• **WORK REQUIRED**
Show all lines from the material that carry the word "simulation".

• **RECORDED DATA**
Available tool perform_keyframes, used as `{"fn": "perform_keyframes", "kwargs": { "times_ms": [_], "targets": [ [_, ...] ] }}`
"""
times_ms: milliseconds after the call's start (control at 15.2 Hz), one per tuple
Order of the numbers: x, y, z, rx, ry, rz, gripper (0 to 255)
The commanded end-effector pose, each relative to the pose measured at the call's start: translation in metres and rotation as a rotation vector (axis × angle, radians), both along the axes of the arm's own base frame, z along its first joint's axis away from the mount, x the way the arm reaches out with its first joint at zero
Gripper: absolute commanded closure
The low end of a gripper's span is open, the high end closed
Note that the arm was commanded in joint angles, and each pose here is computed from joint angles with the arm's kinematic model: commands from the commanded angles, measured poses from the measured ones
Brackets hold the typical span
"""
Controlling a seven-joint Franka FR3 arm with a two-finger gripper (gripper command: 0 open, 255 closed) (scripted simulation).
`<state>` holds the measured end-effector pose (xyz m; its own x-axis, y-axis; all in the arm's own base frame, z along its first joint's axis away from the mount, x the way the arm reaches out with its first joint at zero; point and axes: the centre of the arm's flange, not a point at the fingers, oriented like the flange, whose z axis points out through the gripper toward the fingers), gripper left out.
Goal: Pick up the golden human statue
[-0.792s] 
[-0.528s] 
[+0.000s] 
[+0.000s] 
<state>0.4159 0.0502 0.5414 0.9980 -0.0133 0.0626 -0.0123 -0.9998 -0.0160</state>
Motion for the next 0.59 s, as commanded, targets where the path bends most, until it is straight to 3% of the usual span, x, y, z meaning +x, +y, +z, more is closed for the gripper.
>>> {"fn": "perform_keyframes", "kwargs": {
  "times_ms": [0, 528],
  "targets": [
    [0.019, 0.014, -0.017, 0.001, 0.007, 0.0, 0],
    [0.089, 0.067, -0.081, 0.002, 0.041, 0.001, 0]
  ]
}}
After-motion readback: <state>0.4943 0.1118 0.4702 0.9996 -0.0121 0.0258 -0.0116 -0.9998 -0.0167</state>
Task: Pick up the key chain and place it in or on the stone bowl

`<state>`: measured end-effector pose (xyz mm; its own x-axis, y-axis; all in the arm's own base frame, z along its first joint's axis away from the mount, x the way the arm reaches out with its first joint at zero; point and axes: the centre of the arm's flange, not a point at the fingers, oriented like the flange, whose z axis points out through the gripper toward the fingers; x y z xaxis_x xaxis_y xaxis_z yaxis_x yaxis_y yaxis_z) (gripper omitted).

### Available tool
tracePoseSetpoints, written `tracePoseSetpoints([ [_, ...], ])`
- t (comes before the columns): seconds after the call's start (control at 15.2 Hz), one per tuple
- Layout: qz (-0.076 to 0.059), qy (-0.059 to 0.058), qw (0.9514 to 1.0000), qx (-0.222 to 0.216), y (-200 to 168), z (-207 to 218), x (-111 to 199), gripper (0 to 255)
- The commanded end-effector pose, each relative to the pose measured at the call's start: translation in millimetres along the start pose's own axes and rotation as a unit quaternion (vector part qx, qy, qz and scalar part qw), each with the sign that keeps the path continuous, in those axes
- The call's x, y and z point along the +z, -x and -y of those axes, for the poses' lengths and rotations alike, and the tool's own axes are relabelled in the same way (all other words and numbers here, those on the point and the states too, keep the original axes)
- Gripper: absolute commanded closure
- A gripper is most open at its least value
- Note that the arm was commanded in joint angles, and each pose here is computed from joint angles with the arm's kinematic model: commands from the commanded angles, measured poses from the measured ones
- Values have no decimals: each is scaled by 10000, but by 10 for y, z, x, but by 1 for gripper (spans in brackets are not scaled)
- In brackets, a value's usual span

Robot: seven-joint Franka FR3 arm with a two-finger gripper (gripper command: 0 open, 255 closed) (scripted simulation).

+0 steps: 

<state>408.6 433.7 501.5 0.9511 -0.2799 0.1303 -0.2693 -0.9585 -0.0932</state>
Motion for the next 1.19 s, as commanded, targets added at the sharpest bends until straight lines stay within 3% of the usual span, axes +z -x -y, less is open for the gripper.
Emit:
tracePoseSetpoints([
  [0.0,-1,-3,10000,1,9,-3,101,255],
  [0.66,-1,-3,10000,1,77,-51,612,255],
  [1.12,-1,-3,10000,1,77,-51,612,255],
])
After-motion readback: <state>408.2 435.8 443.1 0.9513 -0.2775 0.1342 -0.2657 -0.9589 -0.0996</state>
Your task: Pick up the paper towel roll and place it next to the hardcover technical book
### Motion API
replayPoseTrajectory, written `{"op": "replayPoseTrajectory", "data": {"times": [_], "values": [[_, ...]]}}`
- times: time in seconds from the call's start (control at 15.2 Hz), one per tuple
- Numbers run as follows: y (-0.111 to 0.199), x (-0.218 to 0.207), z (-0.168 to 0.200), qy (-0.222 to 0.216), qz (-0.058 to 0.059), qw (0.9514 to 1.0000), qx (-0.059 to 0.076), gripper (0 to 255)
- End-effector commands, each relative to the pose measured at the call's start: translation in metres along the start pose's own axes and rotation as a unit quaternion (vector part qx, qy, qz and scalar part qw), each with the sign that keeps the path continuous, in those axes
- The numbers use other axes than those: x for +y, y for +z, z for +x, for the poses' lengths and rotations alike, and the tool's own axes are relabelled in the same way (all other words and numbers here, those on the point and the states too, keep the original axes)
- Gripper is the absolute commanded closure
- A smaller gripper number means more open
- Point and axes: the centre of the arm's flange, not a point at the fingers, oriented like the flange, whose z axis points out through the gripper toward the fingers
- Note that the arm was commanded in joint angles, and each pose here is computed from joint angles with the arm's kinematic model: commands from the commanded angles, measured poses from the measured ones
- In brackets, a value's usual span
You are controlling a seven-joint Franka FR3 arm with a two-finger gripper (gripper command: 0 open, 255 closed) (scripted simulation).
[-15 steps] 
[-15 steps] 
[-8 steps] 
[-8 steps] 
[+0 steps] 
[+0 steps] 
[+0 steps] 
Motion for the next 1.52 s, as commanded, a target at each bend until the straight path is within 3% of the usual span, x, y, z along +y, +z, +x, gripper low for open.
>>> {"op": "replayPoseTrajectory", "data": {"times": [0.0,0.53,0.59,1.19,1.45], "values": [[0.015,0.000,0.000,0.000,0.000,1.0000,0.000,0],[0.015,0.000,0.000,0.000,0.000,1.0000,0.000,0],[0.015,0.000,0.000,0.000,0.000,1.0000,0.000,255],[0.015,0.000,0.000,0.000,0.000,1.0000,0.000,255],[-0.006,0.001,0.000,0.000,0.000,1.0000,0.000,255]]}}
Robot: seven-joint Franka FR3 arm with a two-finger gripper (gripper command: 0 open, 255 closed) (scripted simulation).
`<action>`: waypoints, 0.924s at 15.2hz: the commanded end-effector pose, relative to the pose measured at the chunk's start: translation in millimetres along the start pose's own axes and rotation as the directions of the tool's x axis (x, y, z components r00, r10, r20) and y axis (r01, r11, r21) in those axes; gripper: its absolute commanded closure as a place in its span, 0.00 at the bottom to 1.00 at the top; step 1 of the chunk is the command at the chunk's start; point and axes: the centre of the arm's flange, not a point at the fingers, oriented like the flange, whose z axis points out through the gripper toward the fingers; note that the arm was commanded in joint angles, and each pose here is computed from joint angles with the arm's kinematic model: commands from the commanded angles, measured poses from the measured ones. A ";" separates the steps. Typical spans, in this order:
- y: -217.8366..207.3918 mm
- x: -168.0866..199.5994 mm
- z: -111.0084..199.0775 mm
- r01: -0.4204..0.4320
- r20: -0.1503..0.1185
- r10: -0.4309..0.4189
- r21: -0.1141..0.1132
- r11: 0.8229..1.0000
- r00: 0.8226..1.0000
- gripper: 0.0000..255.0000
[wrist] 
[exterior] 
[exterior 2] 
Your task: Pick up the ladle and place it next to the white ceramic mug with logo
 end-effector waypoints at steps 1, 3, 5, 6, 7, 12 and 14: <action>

• **WRITTEN SOLUTION**
Controlling a seven-joint Franka FR3 arm with a two-finger gripper (gripper command: 0 open, 255 closed) (scripted simulation).
Robot: seven-joint Franka FR3 arm with a two-finger gripper (gripper command: 0 open, 255 closed) (scripted simulation).
You are controlling a seven-joint Franka FR3 arm with a two-finger gripper (gripper command: 0 open, 255 closed) (scripted simulation).
Robot: seven-joint Franka FR3 arm with a two-finger gripper (gripper command: 0 open, 255 closed) (scripted simulation).

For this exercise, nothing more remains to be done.